On March 9, 2012, however, the AGFC issued a press release that said, “The AGFC discovered that a license was purchased for Crowder three hours after he claimed to have caught the bass. Crowder’s fishing license expired in April 2011. Under AGFC regulations, it is illegal for any person 16 years of age or older to fish without possessing a current Arkansas fishing license.

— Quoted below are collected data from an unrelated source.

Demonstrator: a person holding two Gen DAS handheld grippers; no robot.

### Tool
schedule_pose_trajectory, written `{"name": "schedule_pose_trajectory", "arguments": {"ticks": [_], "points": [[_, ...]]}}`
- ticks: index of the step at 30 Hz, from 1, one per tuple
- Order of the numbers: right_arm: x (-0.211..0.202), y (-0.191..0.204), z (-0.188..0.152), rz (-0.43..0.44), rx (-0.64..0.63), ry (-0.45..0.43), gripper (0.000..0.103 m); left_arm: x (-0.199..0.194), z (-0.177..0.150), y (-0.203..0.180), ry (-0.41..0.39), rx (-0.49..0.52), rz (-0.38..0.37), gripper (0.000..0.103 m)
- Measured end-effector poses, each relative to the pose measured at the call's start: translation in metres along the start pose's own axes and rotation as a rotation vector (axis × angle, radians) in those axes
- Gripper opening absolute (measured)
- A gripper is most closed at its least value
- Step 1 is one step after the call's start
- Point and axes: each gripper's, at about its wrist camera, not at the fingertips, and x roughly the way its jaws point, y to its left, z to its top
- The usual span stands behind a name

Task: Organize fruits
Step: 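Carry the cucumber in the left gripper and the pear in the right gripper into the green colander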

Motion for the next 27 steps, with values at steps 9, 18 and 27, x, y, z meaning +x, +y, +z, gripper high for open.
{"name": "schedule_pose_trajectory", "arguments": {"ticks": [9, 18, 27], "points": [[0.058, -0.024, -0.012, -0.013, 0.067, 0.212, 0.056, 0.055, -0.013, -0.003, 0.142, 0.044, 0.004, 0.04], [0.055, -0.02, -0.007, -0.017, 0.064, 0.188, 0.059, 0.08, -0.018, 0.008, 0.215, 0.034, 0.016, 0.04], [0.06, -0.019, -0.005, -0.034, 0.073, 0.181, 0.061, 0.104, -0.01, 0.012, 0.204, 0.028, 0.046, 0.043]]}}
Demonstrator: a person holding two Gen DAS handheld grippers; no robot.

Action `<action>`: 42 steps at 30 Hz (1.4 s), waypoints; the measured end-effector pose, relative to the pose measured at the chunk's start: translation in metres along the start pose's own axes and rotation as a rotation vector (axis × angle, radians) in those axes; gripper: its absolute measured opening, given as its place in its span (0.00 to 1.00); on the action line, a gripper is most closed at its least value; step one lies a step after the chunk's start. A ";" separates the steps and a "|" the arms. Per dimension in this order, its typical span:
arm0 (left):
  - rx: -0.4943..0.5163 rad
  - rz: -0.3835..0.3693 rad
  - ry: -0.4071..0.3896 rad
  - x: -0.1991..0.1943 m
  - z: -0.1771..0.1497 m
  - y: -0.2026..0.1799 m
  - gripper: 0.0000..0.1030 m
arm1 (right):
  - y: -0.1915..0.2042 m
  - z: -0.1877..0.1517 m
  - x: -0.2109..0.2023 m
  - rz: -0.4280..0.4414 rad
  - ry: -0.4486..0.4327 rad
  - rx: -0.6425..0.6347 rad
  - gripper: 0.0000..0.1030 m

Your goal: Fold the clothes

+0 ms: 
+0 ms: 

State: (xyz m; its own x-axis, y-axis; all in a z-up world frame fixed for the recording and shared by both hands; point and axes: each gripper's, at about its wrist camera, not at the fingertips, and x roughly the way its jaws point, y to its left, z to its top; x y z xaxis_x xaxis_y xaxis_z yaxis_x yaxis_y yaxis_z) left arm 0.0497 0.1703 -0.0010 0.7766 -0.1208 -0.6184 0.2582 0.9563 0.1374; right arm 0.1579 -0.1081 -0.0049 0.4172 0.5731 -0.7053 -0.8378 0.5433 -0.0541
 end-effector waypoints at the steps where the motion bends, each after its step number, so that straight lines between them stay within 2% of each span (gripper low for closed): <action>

State-record fish rules require that an angler hold a valid license at the time of the catch.”
Wildlife officers seized the fish as evidence, and Crowder was charged and convicted for fishing without a license.
Mark Oliver, then fisheries chief for AGFC, said he was disappointed that a bass large enough to be a state record couldn’t be certified because of illegal activity. “We are still confident in the size and weight of the fish and proud that such a monster was produced in Arkansas waters,” he said.
Someday, that lunker of lunkers is sure to wind up on the end of an angler’s line, and the record books will have to be amended to reflect a new champion. Until then, Aaron Mardis’ monster bass will stand as the biggest ever legally caught in Arkansas.